En el lado fundamental, el BCE ha señalado su disposición a subir los tipos si la inflación de los costes energéticos persiste, y los mercados descuentan aproximadamente dos subidas de 25 puntos básicos para finales de año. La Reserva Federal se ha mantenido en 4,00%, con los funcionarios divididos entre un recorte y una prórroga dada la presión inflacionista de los precios del petróleo. El diferencial de tipos de aproximadamente 200 puntos básicos sigue respaldando estructuralmente al dólar, pero la tendencia direccional favorece la compresión si la agresividad del BCE se afianza mientras avanza la moderación de la Fed. La estimación final del IPCH de la Eurozona, que se espera confirme una inflación interanual cercana al 2,5%, es el principal evento de datos para el euro esta semana; cualquier sorpresa al alza reduciría aún más la probabilidad de recortes de tipos y añadiría un viento de cola fundamental fresco.
De cara al futuro
La expiración del alto el fuego el 22 de abril es el punto de inflexión inmediato.
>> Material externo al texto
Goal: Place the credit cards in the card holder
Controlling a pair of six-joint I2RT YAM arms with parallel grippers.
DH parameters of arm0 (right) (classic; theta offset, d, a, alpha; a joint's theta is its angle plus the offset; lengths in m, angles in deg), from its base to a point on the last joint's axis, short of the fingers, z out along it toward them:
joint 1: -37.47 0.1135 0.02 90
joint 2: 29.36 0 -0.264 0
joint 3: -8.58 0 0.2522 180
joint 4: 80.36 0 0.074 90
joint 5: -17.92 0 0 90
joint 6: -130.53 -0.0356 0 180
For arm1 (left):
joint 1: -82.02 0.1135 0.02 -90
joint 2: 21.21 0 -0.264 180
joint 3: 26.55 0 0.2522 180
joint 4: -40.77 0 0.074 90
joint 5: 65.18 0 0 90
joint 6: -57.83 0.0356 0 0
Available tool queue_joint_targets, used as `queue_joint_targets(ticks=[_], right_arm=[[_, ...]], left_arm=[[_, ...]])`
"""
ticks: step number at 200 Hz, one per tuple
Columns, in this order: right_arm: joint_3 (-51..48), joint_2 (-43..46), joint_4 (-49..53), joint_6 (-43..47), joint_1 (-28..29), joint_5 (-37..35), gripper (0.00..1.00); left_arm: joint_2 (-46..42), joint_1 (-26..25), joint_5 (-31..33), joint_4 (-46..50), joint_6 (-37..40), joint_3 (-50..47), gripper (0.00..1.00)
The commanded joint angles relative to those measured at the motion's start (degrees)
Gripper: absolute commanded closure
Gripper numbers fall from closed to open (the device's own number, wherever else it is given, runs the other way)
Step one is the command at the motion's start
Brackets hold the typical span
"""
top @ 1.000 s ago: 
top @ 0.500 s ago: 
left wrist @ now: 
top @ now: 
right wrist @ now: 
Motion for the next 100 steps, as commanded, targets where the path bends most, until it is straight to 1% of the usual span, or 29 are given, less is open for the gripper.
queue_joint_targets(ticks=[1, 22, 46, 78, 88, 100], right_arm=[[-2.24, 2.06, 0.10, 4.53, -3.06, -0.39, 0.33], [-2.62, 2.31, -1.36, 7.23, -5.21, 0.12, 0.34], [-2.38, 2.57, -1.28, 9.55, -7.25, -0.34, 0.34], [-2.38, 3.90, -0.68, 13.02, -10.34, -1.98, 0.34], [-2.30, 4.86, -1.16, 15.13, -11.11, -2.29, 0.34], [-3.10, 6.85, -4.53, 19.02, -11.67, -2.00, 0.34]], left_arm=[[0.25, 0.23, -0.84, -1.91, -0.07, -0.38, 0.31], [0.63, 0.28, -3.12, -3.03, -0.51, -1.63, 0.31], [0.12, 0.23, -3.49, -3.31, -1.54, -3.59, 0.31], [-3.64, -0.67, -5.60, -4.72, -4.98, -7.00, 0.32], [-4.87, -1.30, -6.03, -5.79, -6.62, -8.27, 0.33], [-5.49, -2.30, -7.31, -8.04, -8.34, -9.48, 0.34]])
Una extensión exitosa probablemente impulsaría el EUR/USD a través de la resistencia de Fibonacci de$1.181 hacia la zona de$1.185 – $1.190. Un colapso en las negociaciones haría que el precio del petróleo subiera y reinstauraría la demanda defensiva del dólar que llevó al par a $1.143 en marzo, con soporte en $1.168, luego en $1.165 – $1.169, y un suelo más significativo en $1.150.
La reunión del BCE del 30 de abril es el próximo gran catalizador de los bancos centrales. Un cambio explícito hacia un lenguaje de subida de tipos más allá de la postura actual de dependencia de datos de Lagarde añadiría una nueva capa estructural al apoyo del euro. Esta semana también marca lo que se espera que sea la última reunión del FOMC de Jerome Powell como presidente; la transición a su sucesor aún no confirmado, Kevin Warsh, añade una modesta capa adicional de incertidumbre al USD.
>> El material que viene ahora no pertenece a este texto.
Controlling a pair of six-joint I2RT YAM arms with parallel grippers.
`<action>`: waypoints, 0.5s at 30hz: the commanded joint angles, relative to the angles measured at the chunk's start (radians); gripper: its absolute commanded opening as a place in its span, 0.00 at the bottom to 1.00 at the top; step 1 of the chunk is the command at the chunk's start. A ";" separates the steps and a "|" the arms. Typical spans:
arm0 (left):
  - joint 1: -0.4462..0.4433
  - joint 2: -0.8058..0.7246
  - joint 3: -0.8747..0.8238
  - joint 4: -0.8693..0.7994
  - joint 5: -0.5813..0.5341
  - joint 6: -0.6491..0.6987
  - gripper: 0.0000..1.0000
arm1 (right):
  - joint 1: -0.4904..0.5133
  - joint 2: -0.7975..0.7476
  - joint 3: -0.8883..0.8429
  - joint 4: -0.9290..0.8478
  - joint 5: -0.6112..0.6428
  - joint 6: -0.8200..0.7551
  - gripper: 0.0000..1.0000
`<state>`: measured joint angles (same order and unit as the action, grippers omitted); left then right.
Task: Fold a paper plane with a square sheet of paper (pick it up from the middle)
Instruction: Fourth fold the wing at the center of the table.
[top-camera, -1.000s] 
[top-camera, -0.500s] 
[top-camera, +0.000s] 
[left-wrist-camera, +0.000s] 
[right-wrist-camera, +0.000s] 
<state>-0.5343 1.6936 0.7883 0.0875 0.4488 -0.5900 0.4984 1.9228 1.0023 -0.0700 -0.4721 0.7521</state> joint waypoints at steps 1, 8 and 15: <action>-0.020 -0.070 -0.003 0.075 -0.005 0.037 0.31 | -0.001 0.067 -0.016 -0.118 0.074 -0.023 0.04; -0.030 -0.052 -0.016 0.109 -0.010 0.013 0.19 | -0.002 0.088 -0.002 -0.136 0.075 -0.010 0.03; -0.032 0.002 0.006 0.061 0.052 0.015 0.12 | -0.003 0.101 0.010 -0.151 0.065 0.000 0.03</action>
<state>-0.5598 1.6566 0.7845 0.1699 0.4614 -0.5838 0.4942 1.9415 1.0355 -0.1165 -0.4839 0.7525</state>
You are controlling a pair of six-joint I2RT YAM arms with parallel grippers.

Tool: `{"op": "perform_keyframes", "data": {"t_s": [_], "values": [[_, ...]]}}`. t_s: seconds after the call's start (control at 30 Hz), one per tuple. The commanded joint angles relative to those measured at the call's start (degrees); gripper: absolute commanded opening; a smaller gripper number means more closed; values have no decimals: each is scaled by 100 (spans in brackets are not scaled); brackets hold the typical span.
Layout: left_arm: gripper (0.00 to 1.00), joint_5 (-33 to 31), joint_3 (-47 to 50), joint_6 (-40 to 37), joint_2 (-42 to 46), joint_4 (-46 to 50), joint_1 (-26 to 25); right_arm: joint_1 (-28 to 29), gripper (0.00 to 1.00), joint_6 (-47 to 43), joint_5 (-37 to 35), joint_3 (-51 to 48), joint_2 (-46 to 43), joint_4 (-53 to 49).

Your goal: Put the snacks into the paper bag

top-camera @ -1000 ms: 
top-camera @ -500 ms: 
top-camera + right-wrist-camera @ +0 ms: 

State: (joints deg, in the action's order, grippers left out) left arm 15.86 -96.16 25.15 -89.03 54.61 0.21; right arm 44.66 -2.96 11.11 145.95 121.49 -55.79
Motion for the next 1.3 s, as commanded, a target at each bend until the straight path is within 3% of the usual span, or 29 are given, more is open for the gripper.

El escenario principal favorece la consolidación en el rango de$1.168– $1.185 a la espera de un alto el fuego y la claridad del banco central. Un cierre semanal por encima de $1.185 constituiría una señal de ruptura con el objetivo de $1.200, en consonancia con la proyección del segundo trimestre de Wells Fargo en $1.190 y la estimación de valor razonable de ING que se acerca a $1.200 durante la segunda mitad del año. El caso bajista, ligado a una reescalada geopolítica o a un dato de inflación alta en EE.UU., presionaría el par de vuelta hacia $1.165 y potencialmente $1.150, aunque una nueva prueba de los mínimos de marzo cerca de $1.143 requeriría una combinación de resultados materialmente más adversa de lo que refleja el precio actual.